What is needed: Show every line from the data below that includes "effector".
━━━━
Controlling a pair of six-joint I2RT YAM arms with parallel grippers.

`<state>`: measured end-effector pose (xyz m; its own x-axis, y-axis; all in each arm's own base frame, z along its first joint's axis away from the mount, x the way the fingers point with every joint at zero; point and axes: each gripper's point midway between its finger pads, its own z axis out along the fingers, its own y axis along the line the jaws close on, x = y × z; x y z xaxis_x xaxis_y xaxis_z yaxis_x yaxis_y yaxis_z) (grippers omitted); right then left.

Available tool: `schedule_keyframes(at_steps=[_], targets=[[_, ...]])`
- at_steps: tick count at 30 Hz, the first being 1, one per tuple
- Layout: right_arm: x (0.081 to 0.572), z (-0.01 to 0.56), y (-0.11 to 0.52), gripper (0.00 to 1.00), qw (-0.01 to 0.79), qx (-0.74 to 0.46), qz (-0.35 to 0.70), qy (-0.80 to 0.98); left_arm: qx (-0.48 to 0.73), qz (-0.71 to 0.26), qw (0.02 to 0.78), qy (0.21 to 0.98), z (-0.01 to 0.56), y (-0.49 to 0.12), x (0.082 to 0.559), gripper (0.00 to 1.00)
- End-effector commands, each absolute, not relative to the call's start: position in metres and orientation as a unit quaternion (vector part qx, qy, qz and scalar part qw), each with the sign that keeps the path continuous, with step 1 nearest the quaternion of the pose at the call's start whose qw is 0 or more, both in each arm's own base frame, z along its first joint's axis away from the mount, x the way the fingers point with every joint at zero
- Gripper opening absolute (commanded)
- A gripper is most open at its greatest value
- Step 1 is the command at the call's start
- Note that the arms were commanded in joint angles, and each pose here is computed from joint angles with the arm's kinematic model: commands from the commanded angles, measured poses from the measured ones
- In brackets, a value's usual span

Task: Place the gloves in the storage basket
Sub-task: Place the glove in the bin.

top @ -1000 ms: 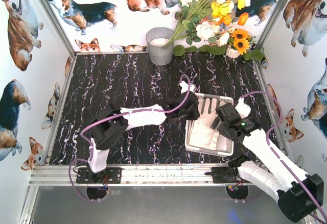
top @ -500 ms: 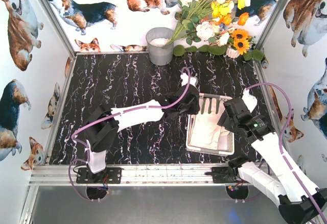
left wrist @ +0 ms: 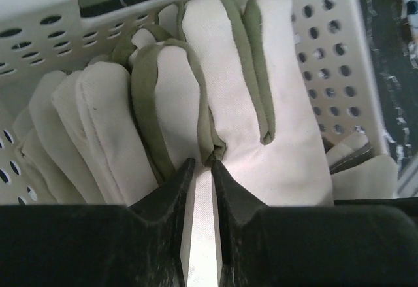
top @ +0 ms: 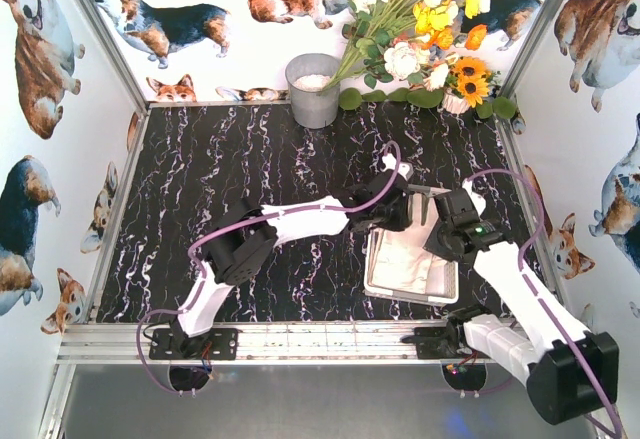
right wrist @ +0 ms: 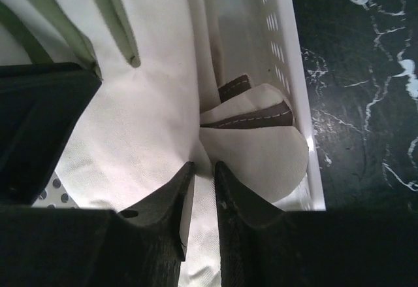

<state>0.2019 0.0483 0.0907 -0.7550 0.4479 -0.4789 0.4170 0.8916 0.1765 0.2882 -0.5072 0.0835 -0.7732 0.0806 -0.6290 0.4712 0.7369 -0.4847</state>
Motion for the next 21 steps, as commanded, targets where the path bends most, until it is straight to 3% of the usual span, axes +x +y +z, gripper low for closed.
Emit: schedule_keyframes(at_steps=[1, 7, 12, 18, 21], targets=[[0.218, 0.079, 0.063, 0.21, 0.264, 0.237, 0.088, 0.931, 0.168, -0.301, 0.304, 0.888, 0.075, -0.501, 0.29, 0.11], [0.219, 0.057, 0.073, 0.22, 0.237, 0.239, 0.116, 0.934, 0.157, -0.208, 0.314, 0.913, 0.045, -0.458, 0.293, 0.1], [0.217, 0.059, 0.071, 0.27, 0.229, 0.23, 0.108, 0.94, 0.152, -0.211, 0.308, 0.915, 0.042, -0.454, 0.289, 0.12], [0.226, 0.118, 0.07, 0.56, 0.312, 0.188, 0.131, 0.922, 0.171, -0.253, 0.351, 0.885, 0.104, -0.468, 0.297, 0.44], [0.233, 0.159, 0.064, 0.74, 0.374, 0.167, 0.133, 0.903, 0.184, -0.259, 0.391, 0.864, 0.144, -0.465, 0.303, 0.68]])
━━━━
Answer to this problem:
`<state>`: measured end-effector pose (xyz m; its own x-axis, y-axis; all in each arm's own base frame, z along its first joint's axis away from the mount, x the way the fingers point with every joint at zero; point and axes: each gripper's point midway between its finger pads, its own z axis out along the fingers, its own y axis along the line the jaws close on, x = y × z; x y z xaxis_x xaxis_y xaxis_z yaxis_x yaxis_y yaxis_z) (grippers omitted); right then left.
- End-effector commands, each absolute, not relative to the call's start: position in metres and orientation as a unit quaternion (vector part qx, qy, qz and scalar part qw), each with the sign that keeps the path continuous, with step 1 nearest the quaternion of the pose at the call's start whose qw is 0 or more, both in each arm's own base frame, z along its first joint's axis away from the mount, x the way the fingers point with every joint at zero

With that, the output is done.